→ Assignment
Return every line of the data that contains the string "camera".
Supplied material below:
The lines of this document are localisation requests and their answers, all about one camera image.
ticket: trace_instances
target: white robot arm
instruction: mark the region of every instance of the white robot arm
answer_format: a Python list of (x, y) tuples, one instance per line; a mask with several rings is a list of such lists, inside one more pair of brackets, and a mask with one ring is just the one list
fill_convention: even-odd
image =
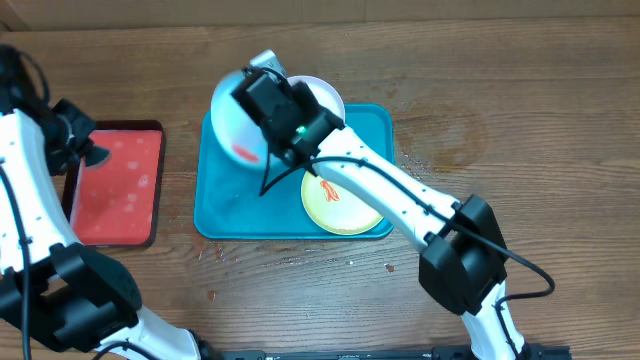
[[(390, 164), (366, 146), (348, 126), (332, 131), (318, 148), (320, 153), (317, 159), (339, 156), (347, 156), (356, 161), (367, 159), (369, 164), (389, 174), (440, 214), (449, 219), (455, 215), (454, 206), (459, 204), (459, 200), (431, 189)], [(349, 190), (376, 209), (398, 227), (419, 254), (428, 247), (424, 239), (427, 234), (440, 234), (447, 227), (444, 221), (425, 213), (422, 206), (368, 167), (359, 166), (357, 163), (327, 161), (315, 163), (313, 169), (322, 178)], [(462, 314), (462, 321), (471, 337), (471, 349), (478, 359), (515, 358), (493, 308), (496, 301), (505, 295), (505, 290), (506, 284), (503, 280), (491, 288), (477, 313), (465, 311)], [(504, 304), (502, 307), (502, 316), (509, 335), (518, 352), (521, 352), (524, 337), (516, 330), (507, 305)]]
[[(270, 151), (290, 166), (261, 193), (299, 168), (350, 191), (411, 242), (420, 254), (420, 284), (461, 315), (478, 359), (528, 358), (505, 303), (504, 263), (511, 257), (545, 276), (550, 287), (535, 296), (548, 295), (555, 285), (544, 271), (506, 250), (489, 205), (477, 196), (461, 203), (414, 180), (320, 106), (306, 84), (290, 85), (282, 73), (254, 63), (243, 71), (245, 79), (231, 95), (260, 127)], [(457, 235), (447, 238), (452, 231)]]
[[(99, 162), (108, 152), (87, 141), (95, 124), (71, 103), (62, 100), (49, 109), (36, 96), (20, 53), (6, 46), (0, 47), (0, 123), (0, 167), (8, 181), (6, 191), (0, 189), (2, 318), (22, 329), (21, 305), (29, 301), (32, 326), (27, 339), (31, 336), (54, 351), (108, 348), (135, 360), (217, 358), (193, 332), (173, 327), (142, 305), (124, 266), (78, 241), (50, 175), (81, 158), (87, 164)], [(23, 281), (22, 243), (9, 191), (28, 238), (29, 284)], [(66, 286), (43, 295), (58, 278)], [(24, 286), (31, 296), (23, 296)]]

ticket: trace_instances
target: wooden table
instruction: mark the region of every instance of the wooden table
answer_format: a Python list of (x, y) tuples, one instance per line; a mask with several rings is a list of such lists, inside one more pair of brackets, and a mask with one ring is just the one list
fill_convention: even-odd
[[(290, 74), (331, 82), (394, 119), (399, 166), (493, 206), (510, 249), (555, 278), (511, 304), (531, 342), (576, 358), (640, 351), (640, 21), (637, 18), (5, 33), (54, 97), (95, 119), (167, 131), (158, 236), (106, 251), (148, 307), (219, 349), (416, 349), (464, 344), (460, 320), (417, 281), (394, 231), (371, 242), (208, 242), (193, 226), (201, 122), (215, 84), (272, 48)], [(393, 265), (390, 272), (385, 264)], [(509, 262), (509, 290), (544, 284)], [(0, 326), (0, 358), (19, 357)], [(35, 358), (54, 354), (34, 344)]]

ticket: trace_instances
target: blue tray
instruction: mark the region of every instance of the blue tray
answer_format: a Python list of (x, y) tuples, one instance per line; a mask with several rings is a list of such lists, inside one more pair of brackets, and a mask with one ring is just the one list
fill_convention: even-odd
[[(346, 104), (345, 108), (347, 124), (374, 151), (393, 162), (393, 128), (389, 113), (375, 104)], [(284, 170), (284, 165), (280, 166), (282, 168), (275, 167), (270, 171), (270, 178)], [(223, 152), (207, 113), (202, 121), (193, 214), (195, 226), (202, 235), (215, 240), (380, 239), (393, 229), (386, 219), (359, 235), (335, 235), (320, 228), (302, 206), (303, 175), (304, 170), (298, 170), (265, 196), (258, 197), (262, 171), (237, 165)]]

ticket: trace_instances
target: black cable
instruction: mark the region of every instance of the black cable
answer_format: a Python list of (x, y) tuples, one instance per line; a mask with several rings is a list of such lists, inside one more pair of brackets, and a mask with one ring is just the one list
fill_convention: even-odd
[(29, 240), (27, 239), (24, 224), (20, 217), (20, 209), (18, 201), (13, 192), (7, 173), (4, 171), (2, 164), (4, 160), (0, 160), (0, 178), (7, 191), (11, 211), (13, 212), (13, 221), (18, 229), (18, 241), (22, 248), (22, 356), (25, 360), (31, 360), (31, 337), (29, 336), (29, 310), (31, 301), (31, 259), (29, 256)]
[(104, 349), (100, 350), (96, 354), (96, 356), (93, 357), (93, 360), (102, 359), (102, 357), (105, 356), (106, 354), (108, 354), (109, 351), (111, 351), (112, 349), (115, 349), (117, 347), (121, 347), (124, 351), (133, 350), (134, 352), (144, 356), (148, 360), (160, 360), (157, 357), (149, 354), (145, 349), (139, 347), (138, 345), (132, 344), (132, 343), (130, 343), (128, 341), (112, 342), (111, 344), (107, 345)]
[[(354, 158), (350, 158), (350, 157), (346, 157), (346, 156), (327, 156), (327, 157), (323, 157), (323, 158), (311, 159), (308, 162), (299, 164), (299, 165), (297, 165), (295, 167), (292, 167), (292, 168), (289, 168), (289, 169), (283, 171), (280, 175), (275, 177), (266, 186), (264, 185), (264, 180), (263, 180), (263, 186), (260, 189), (260, 196), (264, 195), (275, 184), (277, 184), (280, 180), (284, 179), (285, 177), (287, 177), (289, 174), (293, 173), (294, 171), (299, 170), (301, 168), (309, 167), (309, 166), (311, 166), (313, 164), (317, 164), (317, 163), (320, 163), (320, 162), (325, 162), (325, 161), (355, 163), (355, 164), (358, 164), (359, 166), (364, 166), (366, 168), (369, 168), (369, 169), (377, 172), (382, 177), (384, 177), (386, 180), (388, 180), (390, 183), (392, 183), (394, 186), (396, 186), (398, 189), (400, 189), (400, 191), (402, 191), (405, 195), (407, 195), (409, 198), (411, 198), (411, 200), (415, 201), (416, 204), (420, 205), (424, 209), (425, 213), (433, 215), (436, 218), (438, 218), (439, 220), (443, 221), (445, 224), (447, 224), (447, 226), (450, 229), (452, 229), (454, 231), (457, 231), (458, 233), (464, 234), (466, 236), (469, 236), (472, 239), (480, 242), (481, 244), (483, 244), (483, 245), (485, 245), (485, 246), (497, 251), (498, 253), (506, 256), (507, 258), (510, 258), (510, 259), (516, 261), (517, 263), (523, 265), (524, 267), (532, 270), (536, 274), (540, 275), (547, 282), (547, 284), (549, 284), (549, 287), (544, 291), (536, 291), (536, 292), (528, 292), (528, 293), (521, 293), (521, 294), (514, 294), (514, 295), (504, 296), (504, 297), (498, 299), (496, 301), (495, 305), (494, 305), (494, 308), (495, 308), (497, 316), (498, 316), (498, 320), (500, 321), (500, 325), (502, 327), (502, 331), (504, 332), (504, 334), (505, 334), (505, 336), (507, 338), (507, 342), (509, 343), (509, 346), (511, 347), (511, 350), (513, 351), (516, 359), (520, 360), (520, 358), (521, 358), (520, 354), (516, 350), (515, 343), (513, 342), (513, 339), (511, 339), (511, 336), (509, 335), (509, 331), (507, 329), (506, 323), (505, 323), (504, 318), (502, 316), (502, 312), (501, 312), (501, 310), (503, 310), (502, 309), (502, 304), (507, 302), (507, 301), (509, 301), (509, 300), (532, 299), (532, 298), (539, 298), (539, 297), (544, 297), (544, 296), (550, 295), (551, 293), (553, 293), (553, 291), (556, 288), (556, 284), (553, 281), (553, 278), (549, 274), (547, 274), (544, 270), (542, 270), (539, 266), (537, 266), (536, 264), (530, 262), (529, 260), (521, 257), (520, 255), (514, 253), (513, 251), (507, 250), (507, 249), (505, 249), (505, 248), (503, 248), (503, 247), (491, 242), (490, 240), (488, 240), (488, 239), (476, 234), (475, 232), (472, 232), (472, 231), (468, 230), (467, 228), (456, 224), (455, 222), (453, 222), (453, 220), (447, 218), (446, 216), (444, 216), (440, 212), (438, 212), (436, 209), (434, 209), (433, 206), (428, 205), (424, 201), (422, 201), (422, 199), (420, 199), (412, 191), (407, 189), (402, 183), (400, 183), (394, 177), (392, 177), (391, 175), (389, 175), (388, 173), (386, 173), (384, 170), (380, 169), (379, 167), (369, 163), (364, 158), (363, 159), (354, 159)], [(265, 179), (266, 179), (267, 173), (268, 173), (268, 168), (267, 168), (267, 171), (265, 171), (265, 177), (264, 177)]]
[(260, 184), (260, 196), (264, 195), (262, 189), (264, 189), (267, 178), (269, 177), (269, 167), (271, 167), (271, 145), (267, 144), (267, 166), (264, 168), (264, 174), (262, 175), (262, 184)]
[(40, 82), (42, 84), (42, 102), (44, 102), (45, 105), (49, 104), (49, 101), (51, 100), (51, 93), (49, 92), (49, 83), (47, 83), (47, 78), (44, 77), (44, 71), (42, 71), (42, 68), (40, 67), (40, 65), (38, 65), (38, 63), (35, 62), (33, 58), (29, 56), (29, 54), (27, 54), (26, 52), (18, 51), (18, 54), (20, 54), (25, 59), (27, 59), (27, 61), (29, 61), (31, 66), (33, 66), (33, 68), (36, 69), (36, 72), (38, 73), (38, 76), (40, 77)]

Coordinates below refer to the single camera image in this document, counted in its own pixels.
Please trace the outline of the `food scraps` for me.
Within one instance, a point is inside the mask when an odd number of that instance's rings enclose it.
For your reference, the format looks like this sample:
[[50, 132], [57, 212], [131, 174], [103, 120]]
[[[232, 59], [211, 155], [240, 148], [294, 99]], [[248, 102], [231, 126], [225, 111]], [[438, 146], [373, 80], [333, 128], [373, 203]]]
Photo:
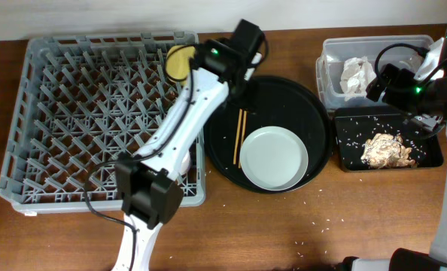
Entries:
[[399, 169], [416, 167], [418, 163], [410, 157], [412, 148], [403, 144], [400, 135], [377, 133], [363, 145], [360, 160], [371, 169]]

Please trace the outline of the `pink plastic cup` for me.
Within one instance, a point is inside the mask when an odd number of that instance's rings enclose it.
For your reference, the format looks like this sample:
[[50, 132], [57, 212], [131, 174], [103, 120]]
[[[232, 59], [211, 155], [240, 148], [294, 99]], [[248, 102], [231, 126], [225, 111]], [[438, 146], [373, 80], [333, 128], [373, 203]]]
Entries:
[[187, 151], [183, 157], [183, 160], [181, 163], [181, 168], [179, 170], [179, 174], [186, 175], [188, 173], [188, 171], [190, 170], [190, 167], [191, 167], [191, 156], [190, 156], [190, 152]]

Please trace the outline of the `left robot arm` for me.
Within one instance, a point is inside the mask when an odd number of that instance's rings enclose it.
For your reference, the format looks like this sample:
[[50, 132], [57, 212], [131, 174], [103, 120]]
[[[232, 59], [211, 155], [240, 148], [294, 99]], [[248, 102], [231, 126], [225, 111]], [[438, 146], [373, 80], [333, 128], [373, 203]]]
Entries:
[[230, 38], [196, 44], [187, 84], [158, 130], [133, 156], [117, 158], [125, 230], [115, 270], [149, 268], [157, 235], [184, 196], [176, 180], [186, 154], [214, 111], [243, 96], [250, 76], [266, 58], [259, 49], [267, 45], [263, 31], [247, 20], [240, 20]]

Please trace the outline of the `wooden chopstick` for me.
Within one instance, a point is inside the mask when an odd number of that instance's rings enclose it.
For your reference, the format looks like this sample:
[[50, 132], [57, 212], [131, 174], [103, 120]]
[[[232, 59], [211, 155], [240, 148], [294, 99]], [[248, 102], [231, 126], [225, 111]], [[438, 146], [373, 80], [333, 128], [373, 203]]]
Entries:
[[[244, 140], [245, 140], [245, 130], [246, 130], [246, 123], [247, 123], [247, 116], [248, 116], [248, 112], [247, 111], [243, 111], [243, 118], [242, 118], [242, 134], [241, 134], [241, 141], [240, 141], [240, 151], [242, 150], [242, 145], [243, 145], [243, 142], [244, 142]], [[238, 168], [239, 169], [241, 169], [241, 167], [242, 167], [242, 165], [241, 165], [241, 162], [240, 162], [240, 158], [239, 158], [239, 164], [238, 164]]]
[[239, 146], [239, 137], [240, 137], [240, 130], [242, 125], [242, 109], [239, 109], [239, 117], [237, 122], [237, 129], [236, 129], [236, 138], [235, 138], [235, 144], [234, 144], [234, 151], [233, 151], [233, 165], [236, 165], [237, 162], [237, 150]]

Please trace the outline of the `yellow plastic bowl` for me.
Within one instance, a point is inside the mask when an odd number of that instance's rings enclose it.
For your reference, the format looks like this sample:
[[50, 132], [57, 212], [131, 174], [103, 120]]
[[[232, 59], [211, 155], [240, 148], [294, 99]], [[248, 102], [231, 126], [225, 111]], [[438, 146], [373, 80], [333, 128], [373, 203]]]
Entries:
[[166, 57], [165, 72], [170, 81], [185, 86], [190, 72], [189, 61], [194, 57], [196, 48], [193, 45], [175, 45], [170, 48]]

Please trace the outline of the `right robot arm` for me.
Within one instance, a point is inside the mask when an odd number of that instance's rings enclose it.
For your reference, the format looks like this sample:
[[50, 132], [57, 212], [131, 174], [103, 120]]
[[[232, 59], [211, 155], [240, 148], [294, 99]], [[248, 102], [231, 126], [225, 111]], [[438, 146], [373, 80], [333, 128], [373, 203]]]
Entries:
[[[447, 30], [442, 39], [439, 60], [434, 62], [431, 51], [412, 46], [425, 64], [432, 69], [413, 74], [393, 65], [376, 69], [374, 79], [366, 89], [366, 97], [396, 108], [406, 117], [436, 117], [446, 129], [447, 137]], [[346, 257], [338, 270], [447, 270], [447, 173], [438, 230], [429, 253], [398, 248], [389, 259], [366, 260]]]

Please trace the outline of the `grey plate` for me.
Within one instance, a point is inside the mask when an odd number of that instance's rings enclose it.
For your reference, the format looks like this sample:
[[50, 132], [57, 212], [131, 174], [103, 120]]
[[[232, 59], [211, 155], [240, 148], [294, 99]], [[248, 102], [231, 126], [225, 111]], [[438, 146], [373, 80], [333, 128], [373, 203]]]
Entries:
[[239, 165], [252, 184], [278, 192], [294, 187], [304, 177], [309, 154], [300, 137], [289, 129], [265, 126], [243, 141]]

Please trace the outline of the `white paper napkin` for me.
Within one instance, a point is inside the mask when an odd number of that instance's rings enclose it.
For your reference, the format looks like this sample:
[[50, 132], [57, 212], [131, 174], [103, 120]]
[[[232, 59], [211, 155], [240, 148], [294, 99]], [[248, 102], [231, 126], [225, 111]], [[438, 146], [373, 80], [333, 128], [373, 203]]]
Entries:
[[345, 101], [364, 97], [367, 86], [376, 78], [376, 73], [366, 56], [353, 57], [344, 62], [339, 85]]
End of Supplied material.
→ Result of the exercise
The lines of this document are localisation requests and their answers, all about one camera image.
Coordinates below refer to the single camera image in this document, counted in its own pixels.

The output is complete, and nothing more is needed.